Y los culpables, directamente, han sido los presidentes. Aunque estos últimos en realidad no son más que títeres, máscaras, juguetes, esclavos, de la verdadera fuerza, del enemigo del pueblo, de los culpables indirectamente, los autores intelectuales de todos los crímenes que se cometen contra la nación: los que conforman la oligarquía, que pareciera ser que fuera una bestia que se alimenta de la sangre que se derrama en el país, de las lágrimas que brotan de los ojos mexicanos, del dolor que nos arranca un aullido a diario, del sufrimiento que padecemos, de nuestra desgracia, que es nuestra realidad.
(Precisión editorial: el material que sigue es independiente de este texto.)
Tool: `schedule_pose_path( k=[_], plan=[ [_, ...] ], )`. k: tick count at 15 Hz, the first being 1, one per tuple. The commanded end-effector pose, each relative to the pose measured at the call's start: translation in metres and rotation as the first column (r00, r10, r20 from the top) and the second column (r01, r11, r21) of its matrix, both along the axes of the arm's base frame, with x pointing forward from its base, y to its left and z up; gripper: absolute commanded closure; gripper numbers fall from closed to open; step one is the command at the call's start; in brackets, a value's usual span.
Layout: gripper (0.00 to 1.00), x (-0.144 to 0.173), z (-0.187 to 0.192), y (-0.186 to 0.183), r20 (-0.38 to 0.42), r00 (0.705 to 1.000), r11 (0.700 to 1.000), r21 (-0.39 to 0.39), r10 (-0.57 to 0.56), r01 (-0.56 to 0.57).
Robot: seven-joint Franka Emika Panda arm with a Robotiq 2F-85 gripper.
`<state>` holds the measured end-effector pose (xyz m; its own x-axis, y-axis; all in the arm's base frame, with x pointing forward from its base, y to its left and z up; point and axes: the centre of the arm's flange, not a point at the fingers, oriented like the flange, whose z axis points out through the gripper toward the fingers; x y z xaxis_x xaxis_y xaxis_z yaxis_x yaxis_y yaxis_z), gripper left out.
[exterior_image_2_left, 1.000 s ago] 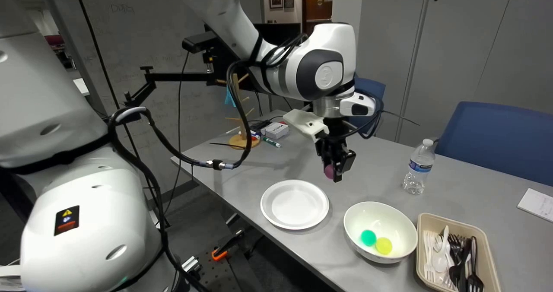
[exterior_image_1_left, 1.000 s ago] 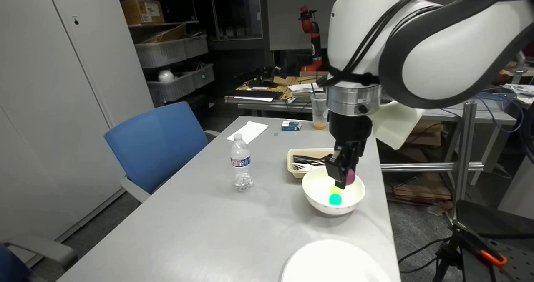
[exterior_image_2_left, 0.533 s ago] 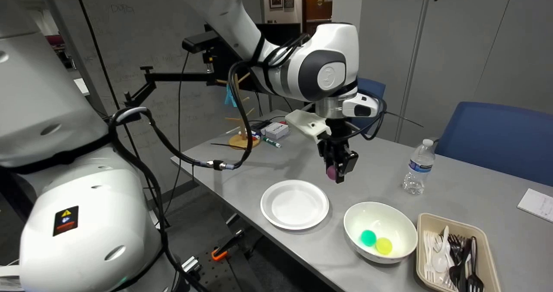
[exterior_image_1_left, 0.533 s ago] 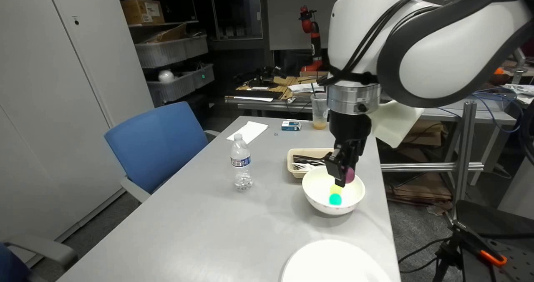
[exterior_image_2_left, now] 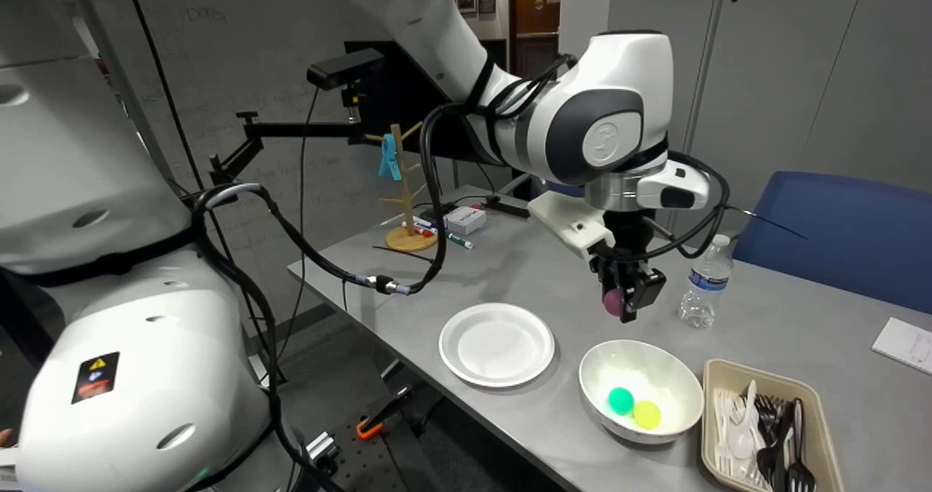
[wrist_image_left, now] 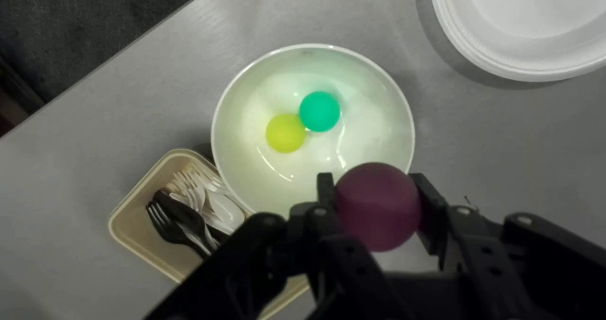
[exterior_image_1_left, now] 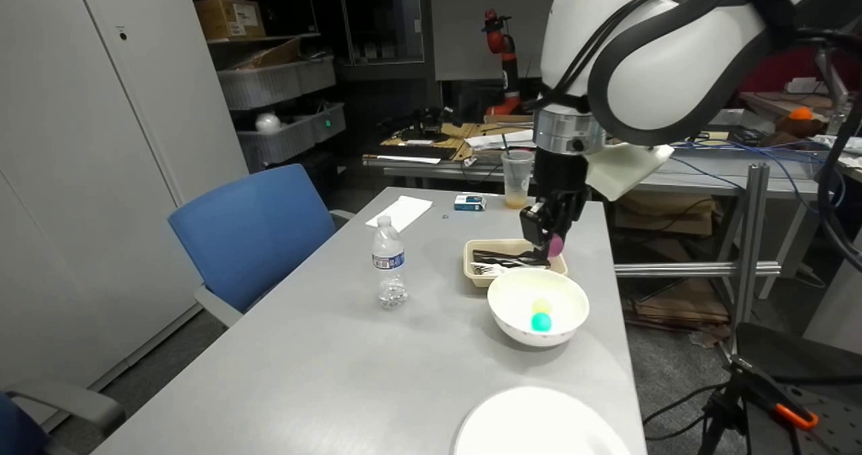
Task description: Pick the purple ball and put it in the bowl
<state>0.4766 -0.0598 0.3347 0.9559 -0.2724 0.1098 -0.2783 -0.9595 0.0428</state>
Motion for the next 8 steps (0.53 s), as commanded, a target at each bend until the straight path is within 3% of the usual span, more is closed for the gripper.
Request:
schedule_pose_path(
  k=[1, 8],
  plan=[
    [0.83, 0.024, -0.02, -0.023, 0.018, 1.0, 0.999, 0.042, -0.001, 0.0],
    [0.83, 0.047, -0.081, -0.043, 0.001, 0.998, 0.992, 0.111, -0.061, 0.061]
  ],
)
Por eso a combatir a esta bestia. No podemos permitir que sigan terminando con nuestra nación. México debe ser de todos los mexicanos y no sólo de unos cuantos. Exijámosle a la oligarquía lo que es nuestro: el país. Que nos devuelvan la paz, la justicia y la libertad. Y para esto hay que organizarnos, cerrar filas, impulsar el cambio, la transformación del país. Invito a todos a unirse para trabajar en construir el México que siempre hemos deseado; invito a todos a no dejarse comprar ni manipular ni engañar por el enemigo; invito a todos a ser conscientes y a crear conciencia.